Like every other Tuesday at 3 p.m., I walked into work, clocked in, and put my jacket in the closet before going to the choice board to see where I would be headed today. As I entered the kindergarten room one of the boys said, "You're late, Ms. Angela!" and I laughed because he had thought I was coming in at 2 p.m. like I had the day before. We walked our way down to the gym, where I would stay for the remainder of the day playing baseball with the older kids. The kindergarteners left and the older kids entered, ate their snack, and of course, made a mess eating it.
As I was telling children to pick their Goldfish up off the gym floor, and throw away their water cups, I saw two boys pointing at me and giggling. "Do you have something you'd like to say to me?" I asked.
"No." They replied in unison as they were calling another one of their friends over.

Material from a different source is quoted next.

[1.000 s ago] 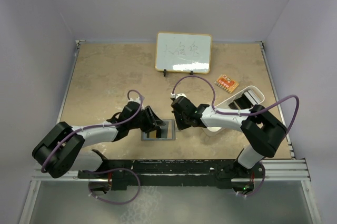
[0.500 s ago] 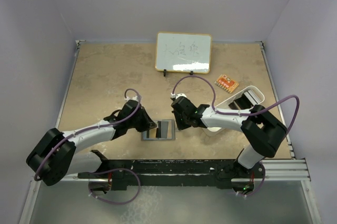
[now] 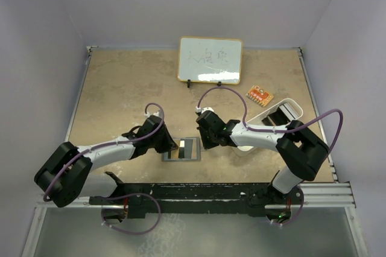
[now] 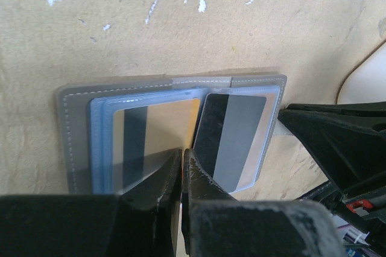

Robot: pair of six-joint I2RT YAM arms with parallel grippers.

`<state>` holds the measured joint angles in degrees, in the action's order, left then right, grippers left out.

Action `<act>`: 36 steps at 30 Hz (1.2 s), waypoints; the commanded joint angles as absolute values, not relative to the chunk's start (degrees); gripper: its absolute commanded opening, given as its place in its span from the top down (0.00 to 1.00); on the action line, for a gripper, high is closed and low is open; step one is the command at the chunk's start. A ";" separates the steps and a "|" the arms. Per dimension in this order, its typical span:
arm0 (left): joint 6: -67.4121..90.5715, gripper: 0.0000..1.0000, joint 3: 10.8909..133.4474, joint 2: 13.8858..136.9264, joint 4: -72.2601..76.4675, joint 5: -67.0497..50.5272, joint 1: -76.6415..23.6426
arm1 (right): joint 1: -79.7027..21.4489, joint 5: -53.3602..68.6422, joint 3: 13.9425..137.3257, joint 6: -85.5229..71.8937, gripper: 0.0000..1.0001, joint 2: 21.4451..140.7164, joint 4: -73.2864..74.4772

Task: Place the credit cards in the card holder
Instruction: Insert the credit card into the card holder.

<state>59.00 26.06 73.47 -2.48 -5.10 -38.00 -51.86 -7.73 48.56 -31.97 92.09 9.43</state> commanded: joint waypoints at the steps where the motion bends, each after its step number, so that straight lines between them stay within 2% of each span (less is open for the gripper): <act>1: 59.36 1.00 26.67 75.30 0.27 -5.74 -39.37 | -52.23 -7.21 47.70 -32.70 1.00 91.01 9.39; 22: 68.29 1.00 23.85 79.92 17.72 -13.18 -41.66 | -52.22 -7.23 47.38 -32.84 1.00 91.13 8.79; 28: 66.91 1.00 25.49 75.73 10.90 -9.57 -41.57 | -52.21 -9.04 47.90 -32.45 1.00 90.28 10.10; 32: 64.75 0.86 27.43 72.88 4.39 -5.88 -41.17 | -52.25 -10.31 49.07 -31.73 0.99 89.41 12.02; 36: 64.31 0.73 27.37 70.26 1.92 -4.87 -39.40 | -52.21 -9.54 51.06 -31.78 0.87 87.40 15.03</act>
<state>65.91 25.17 73.56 4.67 -7.53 -40.95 -51.86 -8.36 48.51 -31.81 91.00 11.60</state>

I turned my back and listened to them whisper, "Miss Angela has a beard."
I looked at them. "You do realize that I can hear you? And that it's incredibly rude to talk bad about people, especially your elders."
They were silent. "I have a beard because I have a hormone disorder. There's a chemical imbalance in my body that causes this to happen. I didn't choose it," I continued, somewhat sassily.

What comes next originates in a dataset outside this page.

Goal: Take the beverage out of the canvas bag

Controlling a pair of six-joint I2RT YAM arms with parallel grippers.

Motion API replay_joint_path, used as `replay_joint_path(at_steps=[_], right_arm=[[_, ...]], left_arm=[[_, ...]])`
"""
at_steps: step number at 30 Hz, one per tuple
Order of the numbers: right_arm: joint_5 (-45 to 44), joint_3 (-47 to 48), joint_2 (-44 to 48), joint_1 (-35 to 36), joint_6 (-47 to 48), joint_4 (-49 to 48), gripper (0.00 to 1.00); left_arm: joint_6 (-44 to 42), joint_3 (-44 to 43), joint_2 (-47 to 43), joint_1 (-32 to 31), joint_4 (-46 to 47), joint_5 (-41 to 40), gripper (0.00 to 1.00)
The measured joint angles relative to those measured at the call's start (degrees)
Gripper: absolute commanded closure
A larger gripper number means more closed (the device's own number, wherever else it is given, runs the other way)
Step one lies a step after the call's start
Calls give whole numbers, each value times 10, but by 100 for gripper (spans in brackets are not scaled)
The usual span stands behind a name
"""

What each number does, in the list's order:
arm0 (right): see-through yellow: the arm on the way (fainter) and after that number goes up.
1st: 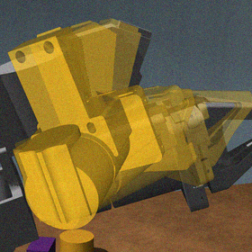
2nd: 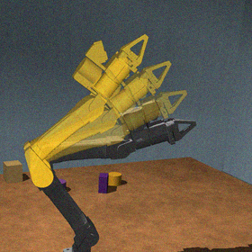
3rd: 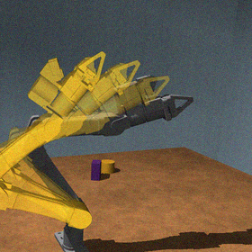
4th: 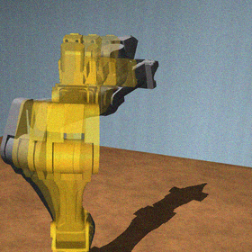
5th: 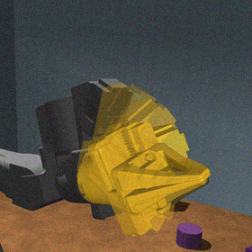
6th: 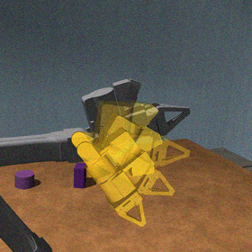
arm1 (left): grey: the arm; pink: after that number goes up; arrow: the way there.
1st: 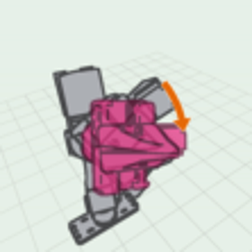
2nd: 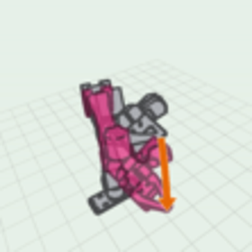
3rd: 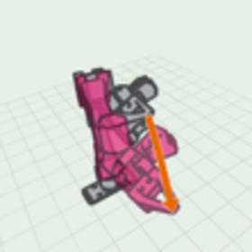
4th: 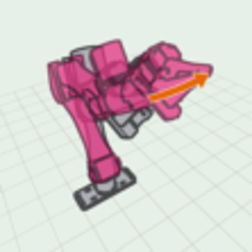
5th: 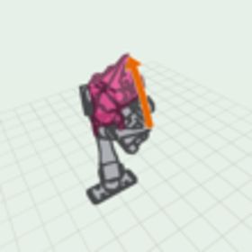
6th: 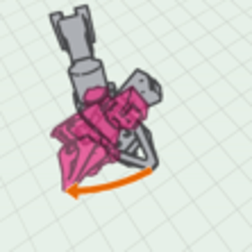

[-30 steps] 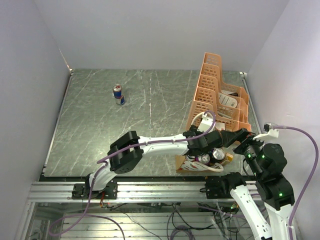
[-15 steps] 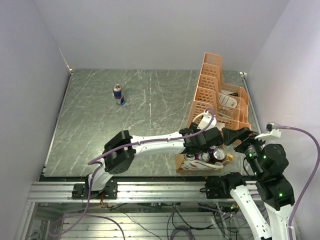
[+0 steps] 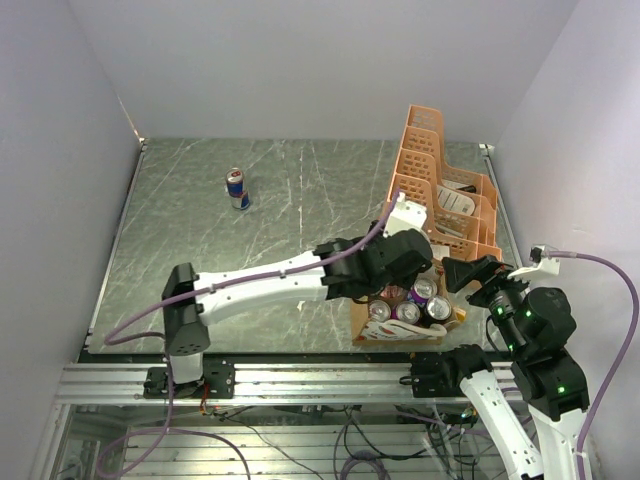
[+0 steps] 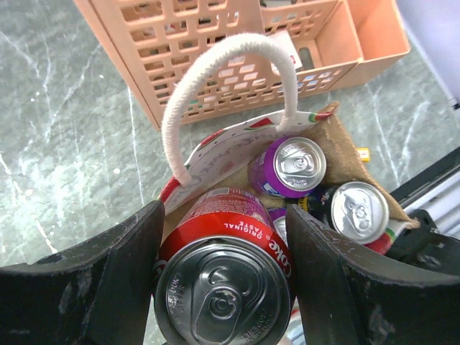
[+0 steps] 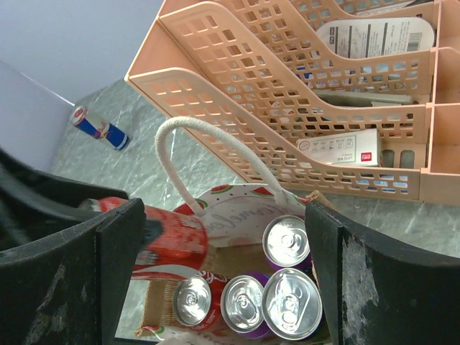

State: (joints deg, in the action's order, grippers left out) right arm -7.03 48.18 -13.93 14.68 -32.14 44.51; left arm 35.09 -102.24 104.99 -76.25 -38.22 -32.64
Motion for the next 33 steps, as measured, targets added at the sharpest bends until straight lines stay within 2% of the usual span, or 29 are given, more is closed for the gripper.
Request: replay_joint_path(at_steps=[10, 17, 20, 26, 33], right_arm=[[2, 0, 0, -2, 0, 0, 8], [3, 0, 0, -4, 0, 0, 8], [5, 0, 0, -4, 0, 0, 8], [7, 0, -1, -5, 1, 0, 8], [12, 0, -1, -5, 3, 0, 8]], left_arm=[[-33, -10, -95, 2, -76, -13, 93], [-33, -14, -145, 45, -146, -23, 93], [-33, 14, -185, 92, -152, -20, 93], [-46, 125, -269, 232, -152, -24, 93], [-95, 244, -287, 406, -109, -31, 93]])
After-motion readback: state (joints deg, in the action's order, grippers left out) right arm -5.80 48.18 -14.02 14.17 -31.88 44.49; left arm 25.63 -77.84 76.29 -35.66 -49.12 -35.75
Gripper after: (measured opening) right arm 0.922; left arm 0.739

Again, silence. The oldest of the boys apologized to me and they went on their merry way to go play dodgeball.
For the rest of my day, I was really down and upset. I like to pretend that I don't have a chronic illness that people cannot simply recognize it by looking at my body. I like to pretend I am the average 21-year-old woman, struggling to get through college. Like every other person who has poly-cystic ovarian syndrome (PCOS), I like to pretend that I don't have excessive body and facial hair, that I won't randomly pass out in pain from cramps, or a cyst deciding to be grumpy at me that day, that I don't have to worry about things in my future -- like diabetes, infertility, and endometriosis. When someone points out that I am different, it hurts. It is like I am on the island of misfit toys, and no one wants to play me with because I look different than the average doll.
I do not want to be labeled as different or as sick so not many people know that I have PCOS. Just because my body functions in an abnormal way, does not mean I am any less beautiful or smart than you are. Just because I am overweight, doesn't mean I am not trying to lose weight. And just because I have a chronic illness, does not mean that I am sick and helpless.

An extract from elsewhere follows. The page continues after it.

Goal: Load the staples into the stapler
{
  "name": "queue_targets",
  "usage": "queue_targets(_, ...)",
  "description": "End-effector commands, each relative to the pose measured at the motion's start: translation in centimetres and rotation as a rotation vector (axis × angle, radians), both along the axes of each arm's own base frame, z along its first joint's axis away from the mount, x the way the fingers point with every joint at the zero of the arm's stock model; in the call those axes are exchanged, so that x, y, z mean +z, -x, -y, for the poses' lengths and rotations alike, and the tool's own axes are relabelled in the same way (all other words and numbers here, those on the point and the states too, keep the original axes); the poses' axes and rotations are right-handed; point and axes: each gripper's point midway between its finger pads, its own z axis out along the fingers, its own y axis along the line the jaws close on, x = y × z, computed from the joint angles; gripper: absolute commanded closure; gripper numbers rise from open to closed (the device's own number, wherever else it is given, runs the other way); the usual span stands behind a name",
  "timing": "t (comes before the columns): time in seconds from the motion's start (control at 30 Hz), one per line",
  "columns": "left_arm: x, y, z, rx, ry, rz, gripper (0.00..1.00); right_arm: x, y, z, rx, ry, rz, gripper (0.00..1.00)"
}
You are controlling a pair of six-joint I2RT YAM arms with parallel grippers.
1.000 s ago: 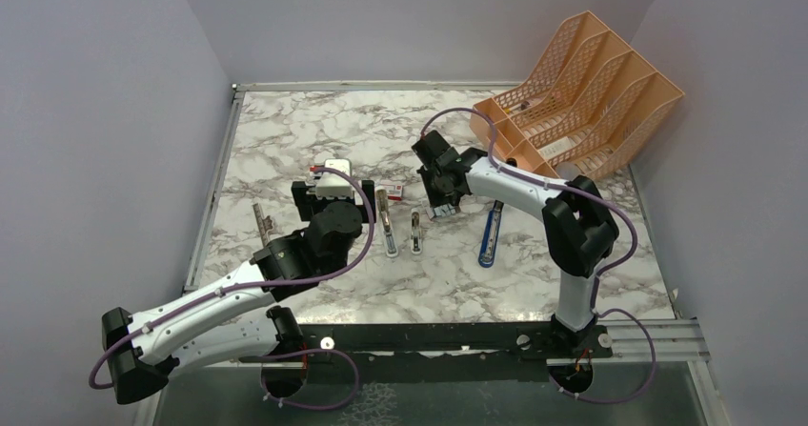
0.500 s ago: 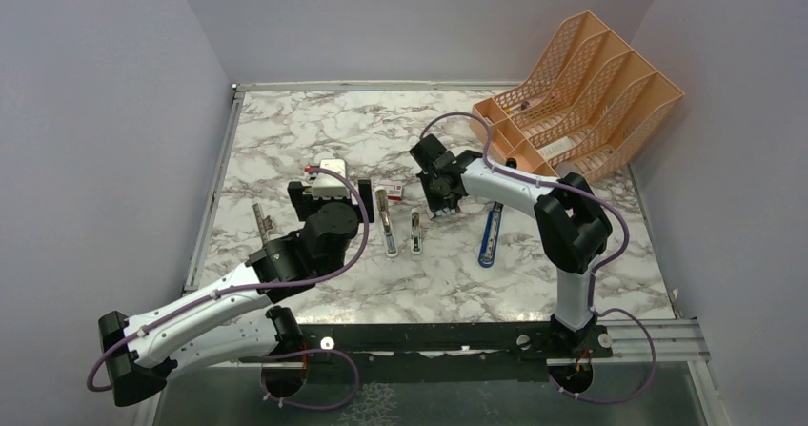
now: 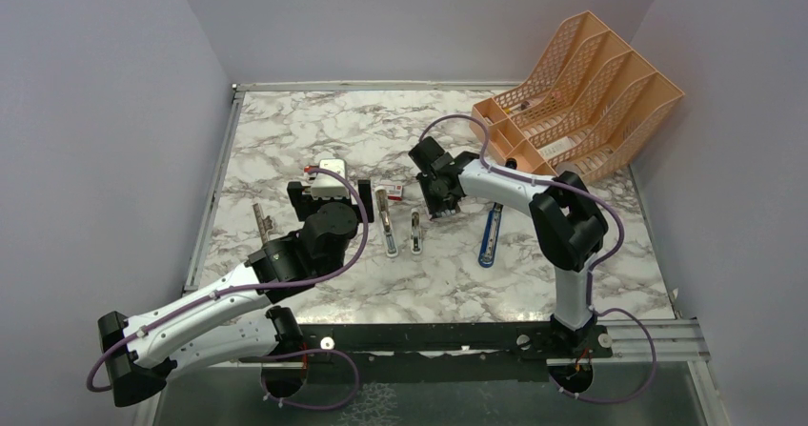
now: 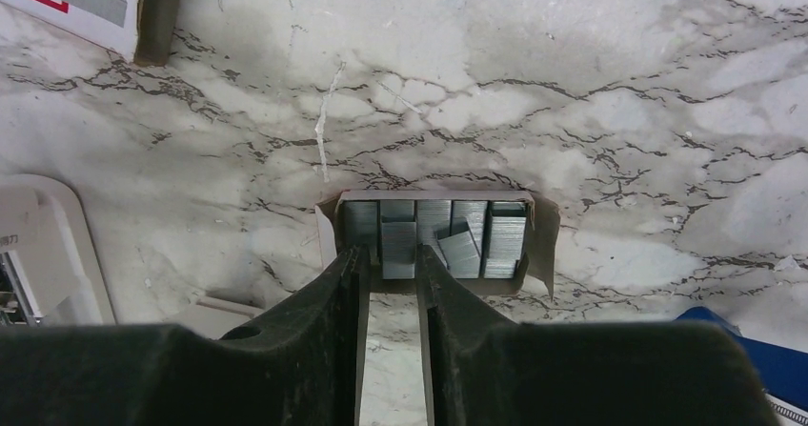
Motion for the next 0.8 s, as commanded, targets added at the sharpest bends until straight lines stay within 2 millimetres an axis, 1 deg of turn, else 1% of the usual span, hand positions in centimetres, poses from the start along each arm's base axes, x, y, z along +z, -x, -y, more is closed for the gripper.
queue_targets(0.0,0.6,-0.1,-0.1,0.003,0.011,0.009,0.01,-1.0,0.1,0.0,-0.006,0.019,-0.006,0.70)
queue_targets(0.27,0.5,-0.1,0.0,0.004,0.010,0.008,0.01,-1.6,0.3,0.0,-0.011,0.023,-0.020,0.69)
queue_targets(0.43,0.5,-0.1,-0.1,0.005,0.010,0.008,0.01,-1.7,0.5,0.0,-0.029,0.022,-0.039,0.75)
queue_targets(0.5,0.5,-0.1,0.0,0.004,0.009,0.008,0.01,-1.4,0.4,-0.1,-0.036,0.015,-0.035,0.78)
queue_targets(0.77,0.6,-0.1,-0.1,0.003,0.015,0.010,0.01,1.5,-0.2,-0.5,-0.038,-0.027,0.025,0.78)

You never know what someone is going through. I'm sure plenty of people have seen me on a bad day when I didn't have time to make myself look like a presentable human being, but they know better than to point out my flaws. Sometimes things happen that are beyond our control and, as a responsible adult, you try your best not to judge.
I have family, friends, and a boyfriend who love me for who I am. They love my personality -- sass and sarcastic comments, included. They love my laughing at the dumbest things. And they love that I am passionate about science and that I am using my passion to pursue a degree that will allow me to do research with PCOS -- to help find a cure to help myself and everyone else like me.
I am different, but I am not letting that stop me from living life as who I want to be.